NCBA Group profit more than doubles to Sh6.5 billion
By Patrick Alushula | November 25th 2021
NCBA Group grew its profit for the nine months to September by 2.6 times to race past its 2020 full-year profits on the back of increased income and reduced provisioning for loan defaults.
Net profit rose from Sh2.52 billion to Sh6.52 billion in the review period, being more than the Sh4.57 billion that the lender posted in the year ended December 2021.
The group’s net interest income rose 19 per cent to Sh20.2 billion while non-interest income remained flat at Sh16 billion.
Operating expenses fell by 14 per cent, Sh3.94 billion, due to reduced provisioning for loan defaults as coronavirus-induced economic hardships continue to clear.
Group Chief Executive John Gachora said the improved performance was helped by a conservative approach to credit management amid the pandemic’s disruptions.

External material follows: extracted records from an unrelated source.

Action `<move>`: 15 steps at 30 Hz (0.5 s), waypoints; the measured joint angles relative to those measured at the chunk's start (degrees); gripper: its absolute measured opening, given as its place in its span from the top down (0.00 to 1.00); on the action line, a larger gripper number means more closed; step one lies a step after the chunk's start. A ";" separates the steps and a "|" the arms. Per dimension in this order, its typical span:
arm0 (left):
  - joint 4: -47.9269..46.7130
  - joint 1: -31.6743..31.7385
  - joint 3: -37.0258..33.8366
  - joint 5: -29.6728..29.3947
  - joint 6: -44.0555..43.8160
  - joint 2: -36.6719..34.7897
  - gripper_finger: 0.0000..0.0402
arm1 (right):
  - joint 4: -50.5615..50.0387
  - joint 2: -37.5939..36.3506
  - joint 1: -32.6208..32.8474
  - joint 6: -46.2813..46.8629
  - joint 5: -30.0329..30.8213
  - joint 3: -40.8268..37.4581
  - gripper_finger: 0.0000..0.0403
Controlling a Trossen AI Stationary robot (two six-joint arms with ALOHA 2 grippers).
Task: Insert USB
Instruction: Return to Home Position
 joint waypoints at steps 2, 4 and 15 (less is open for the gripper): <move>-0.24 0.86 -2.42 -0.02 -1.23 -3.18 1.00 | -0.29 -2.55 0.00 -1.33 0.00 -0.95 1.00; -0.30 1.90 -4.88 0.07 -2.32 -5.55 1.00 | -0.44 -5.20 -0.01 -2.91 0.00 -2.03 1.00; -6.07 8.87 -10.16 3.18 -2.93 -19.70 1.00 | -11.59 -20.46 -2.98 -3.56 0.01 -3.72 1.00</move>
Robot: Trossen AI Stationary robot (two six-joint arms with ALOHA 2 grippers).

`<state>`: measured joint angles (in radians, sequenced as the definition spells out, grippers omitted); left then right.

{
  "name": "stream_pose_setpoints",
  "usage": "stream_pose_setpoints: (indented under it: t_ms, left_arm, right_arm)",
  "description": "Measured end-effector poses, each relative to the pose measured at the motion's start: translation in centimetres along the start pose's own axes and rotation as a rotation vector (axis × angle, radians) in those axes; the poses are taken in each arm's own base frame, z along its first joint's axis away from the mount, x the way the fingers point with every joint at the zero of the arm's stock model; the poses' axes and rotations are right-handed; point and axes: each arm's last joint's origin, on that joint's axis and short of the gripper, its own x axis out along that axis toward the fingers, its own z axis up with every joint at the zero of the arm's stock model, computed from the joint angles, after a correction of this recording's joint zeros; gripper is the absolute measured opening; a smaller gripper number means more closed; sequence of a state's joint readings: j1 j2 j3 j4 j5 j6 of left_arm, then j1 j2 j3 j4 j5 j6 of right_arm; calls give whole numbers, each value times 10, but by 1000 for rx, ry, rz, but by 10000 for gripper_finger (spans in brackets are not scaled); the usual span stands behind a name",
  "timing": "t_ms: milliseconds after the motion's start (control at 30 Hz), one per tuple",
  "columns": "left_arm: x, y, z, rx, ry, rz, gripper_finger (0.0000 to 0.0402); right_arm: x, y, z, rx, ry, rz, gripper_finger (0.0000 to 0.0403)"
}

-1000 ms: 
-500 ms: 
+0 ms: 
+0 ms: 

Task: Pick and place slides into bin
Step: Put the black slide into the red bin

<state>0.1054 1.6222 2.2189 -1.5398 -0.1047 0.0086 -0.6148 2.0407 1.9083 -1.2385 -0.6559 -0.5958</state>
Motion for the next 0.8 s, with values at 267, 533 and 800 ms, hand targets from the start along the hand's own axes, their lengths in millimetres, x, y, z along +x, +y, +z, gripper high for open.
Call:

“Our operating results since the beginning of the year demonstrate that the actions we have taken to strengthen and enhance the group’s performance are well on track,” he said.
Mr Gachora said 98 per cent of the value of loans that were restructured during the Covid-19 period is now performing. This, added to improved sentiments in the economy, informed the cut in provisioning for loan defaults from Sh13.4 billion to Sh9.2 billion.
NCBA booked Sh547 million as exceptional costs, which relate to the spending on rebranding following the merger between CBA Group and NIC Group. It spent Sh662 million in a similar period last year.
Most of the rebranding costs have already been incurred but are being amortised over a three-year period, and will therefore reflect in the NCBA books up to end of next year.